Who owned the database is still a mystery, said Bob Diachenko, Director of Cyber Risk Research at Hacken Proof, the one who found the server's data left exposed online.
The MongoDB instance contained 854GB of data, with 202,730,434 records in total, most of which were CVs for Chinese users.
The resumes contained all the sensitive details you might expect to find on a CV, such as full names, home addresses, phone numbers, emails, marital status, number of children, political affiliations, body measurements like height and weight, literacy level, salary expectations, education, past jobs, and more.
The info was a threat intelligence gold mine that was left open for the entire internet to find. Tracking down its owner has been near impossible. Diachenko was forced to use a public plea on Twitter to ask for help in identifying the server's administrator.

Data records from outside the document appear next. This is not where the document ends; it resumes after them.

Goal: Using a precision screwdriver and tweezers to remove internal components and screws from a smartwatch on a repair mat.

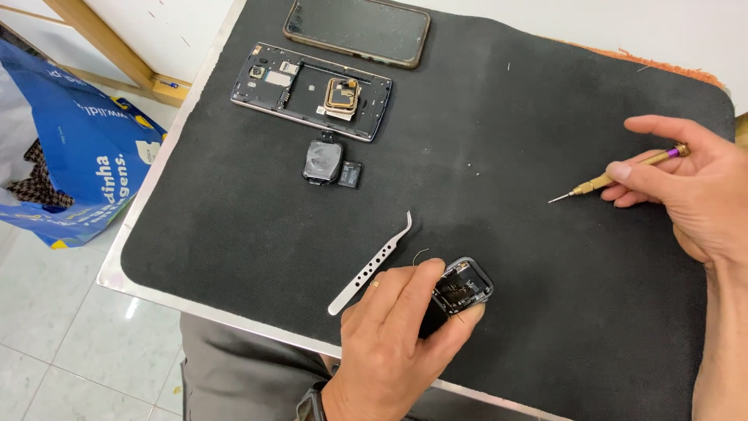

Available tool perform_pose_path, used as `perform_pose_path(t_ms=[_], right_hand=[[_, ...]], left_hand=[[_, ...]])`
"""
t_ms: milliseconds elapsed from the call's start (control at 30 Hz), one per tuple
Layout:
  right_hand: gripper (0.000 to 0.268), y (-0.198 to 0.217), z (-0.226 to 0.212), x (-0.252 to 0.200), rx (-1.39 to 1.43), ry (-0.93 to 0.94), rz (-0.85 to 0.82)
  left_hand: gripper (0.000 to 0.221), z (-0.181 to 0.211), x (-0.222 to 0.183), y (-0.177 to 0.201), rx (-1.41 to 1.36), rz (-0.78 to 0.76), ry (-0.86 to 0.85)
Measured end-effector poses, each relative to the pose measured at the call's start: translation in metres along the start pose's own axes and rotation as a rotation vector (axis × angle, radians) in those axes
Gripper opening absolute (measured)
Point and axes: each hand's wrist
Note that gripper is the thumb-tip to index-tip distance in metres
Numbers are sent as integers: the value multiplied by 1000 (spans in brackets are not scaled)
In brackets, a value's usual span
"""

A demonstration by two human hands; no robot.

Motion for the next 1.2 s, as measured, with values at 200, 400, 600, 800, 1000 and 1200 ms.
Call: perform_pose_path(t_ms=[200, 400, 600, 800, 1000, 1200], right_hand=[[57, 0, 1, -1, 6, 19, -18], [48, -12, 5, -3, 138, 120, 76], [36, -50, -27, -19, 403, -133, 250], [51, -65, -44, -21, 301, -243, 259], [59, -75, -55, -26, 208, -174, 264], [49, -81, -51, -24, 176, -136, 268]], left_hand=[[29, 0, -1, 0, 0, -7, 2], [23, 1, 3, -2, 38, 7, 7], [38, -6, -15, -15, 326, -135, -18], [36, -4, -12, -15, 325, -207, -6], [35, -5, -10, -15, 319, -216, -47], [36, -5, -7, -14, 301, -259, -53]])
Point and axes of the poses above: each hand's wrist, its own x-axis towards the middle knuckle, its own y-axis out of the back of the hand, z = x × y, and after that the axes turned 8 degrees about z, right-handed
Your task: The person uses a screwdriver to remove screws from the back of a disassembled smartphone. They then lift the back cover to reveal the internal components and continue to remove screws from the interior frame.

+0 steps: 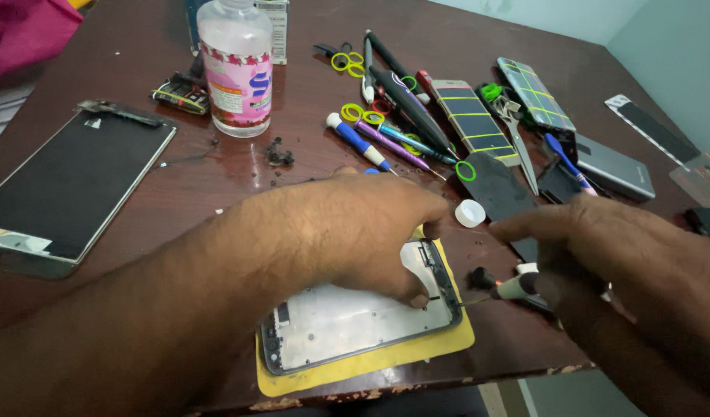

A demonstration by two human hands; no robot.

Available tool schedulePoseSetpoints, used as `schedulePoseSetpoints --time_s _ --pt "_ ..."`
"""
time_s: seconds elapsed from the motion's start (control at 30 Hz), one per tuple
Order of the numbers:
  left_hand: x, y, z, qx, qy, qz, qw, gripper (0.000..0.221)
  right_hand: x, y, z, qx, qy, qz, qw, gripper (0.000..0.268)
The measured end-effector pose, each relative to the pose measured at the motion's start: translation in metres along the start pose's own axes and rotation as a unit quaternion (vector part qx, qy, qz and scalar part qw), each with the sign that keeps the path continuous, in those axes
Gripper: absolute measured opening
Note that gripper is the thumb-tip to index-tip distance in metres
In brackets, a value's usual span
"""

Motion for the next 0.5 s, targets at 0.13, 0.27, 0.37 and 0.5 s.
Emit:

One of the researcher's followers came to the rescue last year, when he pointed Diachenko to a now-deleted GitHub repository that contained the source code of a web app.
The app, most likely created to scrape CVs from legitimate job-finding portals, contained identical data structures to the ones found in the leaky database, a clear sign it was the one that scraped and collected the CVs.
Diachenko told ZDNet that one of the primary sources from where the app appears to have scraped CVs is bj.58.com, a popular Chinese job portal, however other portals could have been scraped as well.
When Diachenko contacted bj.58.com's staff, they confirmed his initial assessment that the data came from a data scraper, rather than being leaked from its network.
"We have searched all over the database and investigated all the other storage, and concluded that the sample data is not leaked from us," the bj.58.com spokesperson told Diachenko. "It seems that the data is leaked from a third party who scrapes data from many CV's [sic] websites."
bj.58.com did not reply to an additional request for comment from ZDNet.
But Diachenko's plea for help on Twitter also appears to have caught the eye of the database's owner, who secured the server and took down the GitHub repository a few days back.
This is not the first time that Diachenko finds a leaky server containing data from resume site scrappers. Last month, he also found a similar server exposing over 66 million records that appeared to have been scraped from LinkedIn, and later leaked via another MongoDB database.